I would like them to look more like a blackberry. Something that can fit in a larger pocket, something that I can type on with my thumbs...as texting becomes the norm, many of us (even us old ladies) are used to texting fairly long texts with our thumbs. I could certainly chart by exception on a handheld device like that.

Those are my main complaints. Overall, our cerner package looks similar to a website, each chart has a main page, and then tabs off to the side to link you to a screen of the patient's orders, lab results, etc. I like that. A chart should be like an easily navigated webpage.

Is it better to have a terminal in every room, or, let's say, a tablet for every nurse? Or both?

Swedish Hospital is, I think, a leader in a lot of innovative healthcare concepts. They seem to put a lot of thought and planning into their new facilities and avoid some of the pitfalls that happen to unluckier (or less forward-thinking) institutions.

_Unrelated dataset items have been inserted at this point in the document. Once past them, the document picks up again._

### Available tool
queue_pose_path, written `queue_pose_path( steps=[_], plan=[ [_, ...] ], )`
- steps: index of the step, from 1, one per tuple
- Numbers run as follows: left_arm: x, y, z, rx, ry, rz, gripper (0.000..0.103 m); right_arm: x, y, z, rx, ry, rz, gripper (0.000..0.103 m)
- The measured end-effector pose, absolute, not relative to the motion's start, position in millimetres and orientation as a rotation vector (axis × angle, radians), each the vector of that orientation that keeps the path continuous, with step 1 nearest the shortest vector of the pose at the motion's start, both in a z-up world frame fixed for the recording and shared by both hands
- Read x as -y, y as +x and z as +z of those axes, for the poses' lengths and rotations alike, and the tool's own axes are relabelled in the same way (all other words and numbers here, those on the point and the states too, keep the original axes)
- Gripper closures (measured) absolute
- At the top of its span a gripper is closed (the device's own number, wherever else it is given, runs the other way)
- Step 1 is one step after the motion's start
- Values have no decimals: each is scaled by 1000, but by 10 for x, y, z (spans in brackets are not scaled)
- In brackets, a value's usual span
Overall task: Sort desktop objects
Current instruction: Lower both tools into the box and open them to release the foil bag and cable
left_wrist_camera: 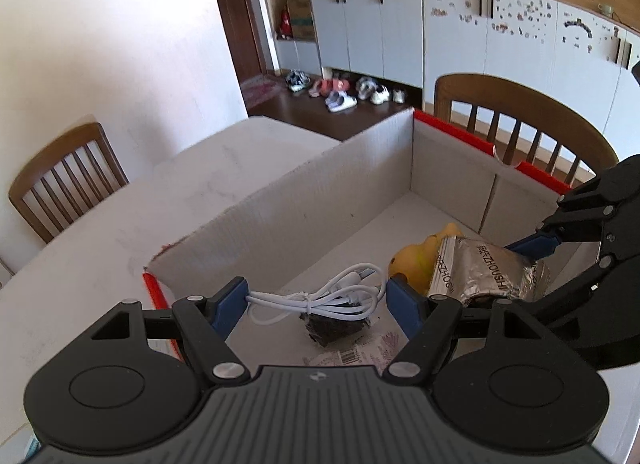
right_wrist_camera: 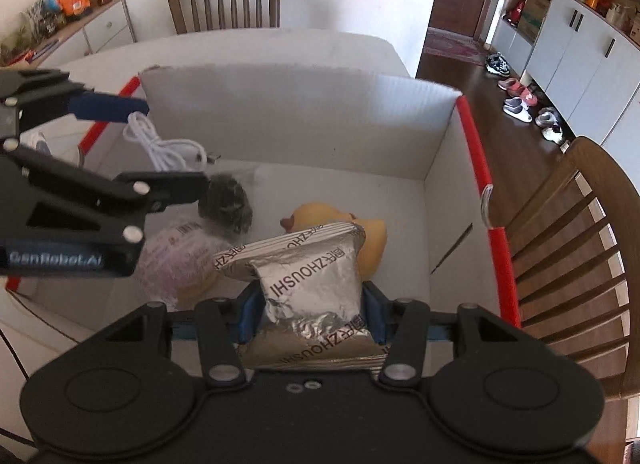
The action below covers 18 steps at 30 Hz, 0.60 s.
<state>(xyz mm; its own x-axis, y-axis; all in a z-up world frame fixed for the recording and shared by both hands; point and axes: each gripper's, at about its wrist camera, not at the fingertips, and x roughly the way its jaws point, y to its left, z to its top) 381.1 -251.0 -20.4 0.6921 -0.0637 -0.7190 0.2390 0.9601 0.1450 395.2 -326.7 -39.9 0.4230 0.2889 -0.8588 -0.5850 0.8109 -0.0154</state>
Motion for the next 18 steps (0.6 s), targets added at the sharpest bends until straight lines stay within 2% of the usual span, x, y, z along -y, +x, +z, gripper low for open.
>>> queue_pose_path(
  steps=[18],
  plan=[
    [2494,3980,-460,-988,248,-166,27,3133,3904,-514,-1004,-399,585,52]
  ],
)
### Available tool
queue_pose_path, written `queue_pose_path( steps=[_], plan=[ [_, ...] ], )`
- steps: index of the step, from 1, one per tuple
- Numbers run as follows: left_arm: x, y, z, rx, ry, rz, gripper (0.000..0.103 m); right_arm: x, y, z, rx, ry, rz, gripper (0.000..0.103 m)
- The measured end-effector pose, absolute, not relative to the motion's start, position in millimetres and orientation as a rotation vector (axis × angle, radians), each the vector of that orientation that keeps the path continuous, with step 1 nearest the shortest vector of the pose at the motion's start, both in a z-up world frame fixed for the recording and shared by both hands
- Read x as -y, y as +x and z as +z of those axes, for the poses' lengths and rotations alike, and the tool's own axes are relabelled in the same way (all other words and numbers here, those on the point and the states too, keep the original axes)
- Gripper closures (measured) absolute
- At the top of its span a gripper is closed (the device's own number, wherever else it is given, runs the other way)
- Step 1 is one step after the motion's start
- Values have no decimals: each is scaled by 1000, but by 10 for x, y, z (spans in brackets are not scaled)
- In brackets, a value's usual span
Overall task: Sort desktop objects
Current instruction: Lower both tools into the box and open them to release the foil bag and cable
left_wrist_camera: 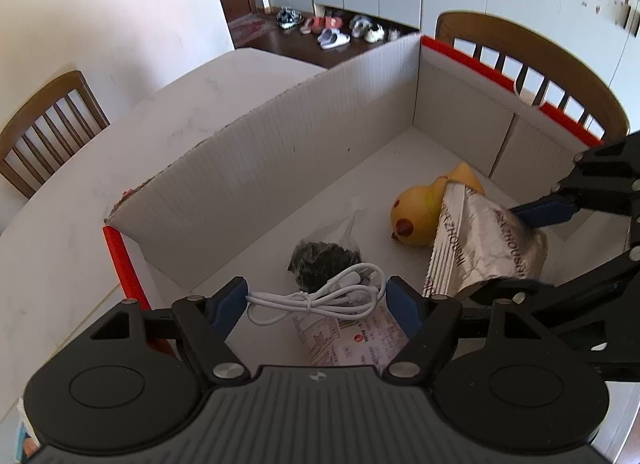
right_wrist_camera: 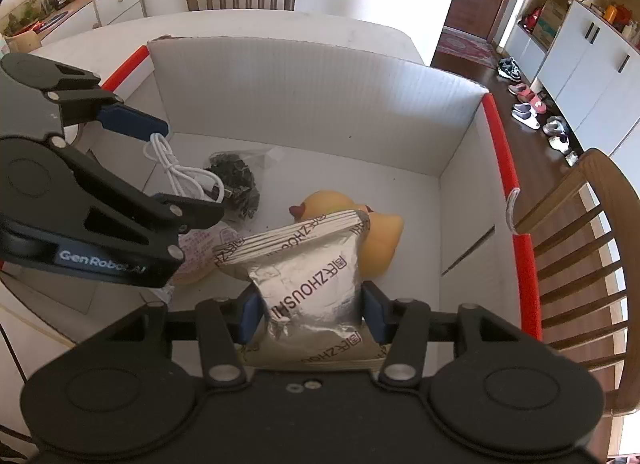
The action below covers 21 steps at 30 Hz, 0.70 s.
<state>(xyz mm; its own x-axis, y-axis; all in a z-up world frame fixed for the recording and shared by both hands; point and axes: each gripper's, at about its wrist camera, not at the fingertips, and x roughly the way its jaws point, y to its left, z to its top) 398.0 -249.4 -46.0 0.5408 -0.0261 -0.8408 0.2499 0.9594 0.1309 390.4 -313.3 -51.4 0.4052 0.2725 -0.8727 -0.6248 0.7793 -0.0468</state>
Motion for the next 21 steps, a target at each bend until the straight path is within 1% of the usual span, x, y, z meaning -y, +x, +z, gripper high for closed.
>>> queue_pose_path(
  steps=[2,3,6,8,11,15,21],
  plan=[
    [2488,3969,-458,-989,244,-162,27,3160,3903,-510,-1004,-395,583,51],
    [2490,3974,-456,-989,240,-162,27,3164,3898,-504,-1003,-392,582,49],
    [2496,3989,-445,-987,229,-163,27,3190,3878,-470,-986,-388,582,39],
    [2496,3976,-427,-980,229,-153,27,3207,3870,-447,-980,-384,586,38],
    [2487,3966,-381,-966,215,-153,27,3245,3861,-404,-967,-381,581,32],
    [2476,3907,-293,-937,198,-157,23,3299,3850,-304,-944,-367,587,24],
    [2446,3845,-138,-899,163,-162,23,3373,3791,-114,-914,-343,600,20]
  ],
)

I am not an IT specialist, but the interoperability issue is, I think, essential. In the design and building trades, we went through the computerization process 20-30 years ago, and, at that time, there was a fair amount of competition, at first, among proprietary software systems. The winner turned out to be a program called AutoCAD. From that point, the vast majority of architecture, engineering and contracting firms adopted AutoCAD as their software, and those that didn't, had to adopt AutoCAD-compatible systems. I feel like hospitals haven't adopted EMR to the tipping point, yet, where a "winner" is declared, but when it is, every software system on the market for every service line will have to be compatible with that system. They have to be able to "talk" to each other, easily and fluently, or what's the point?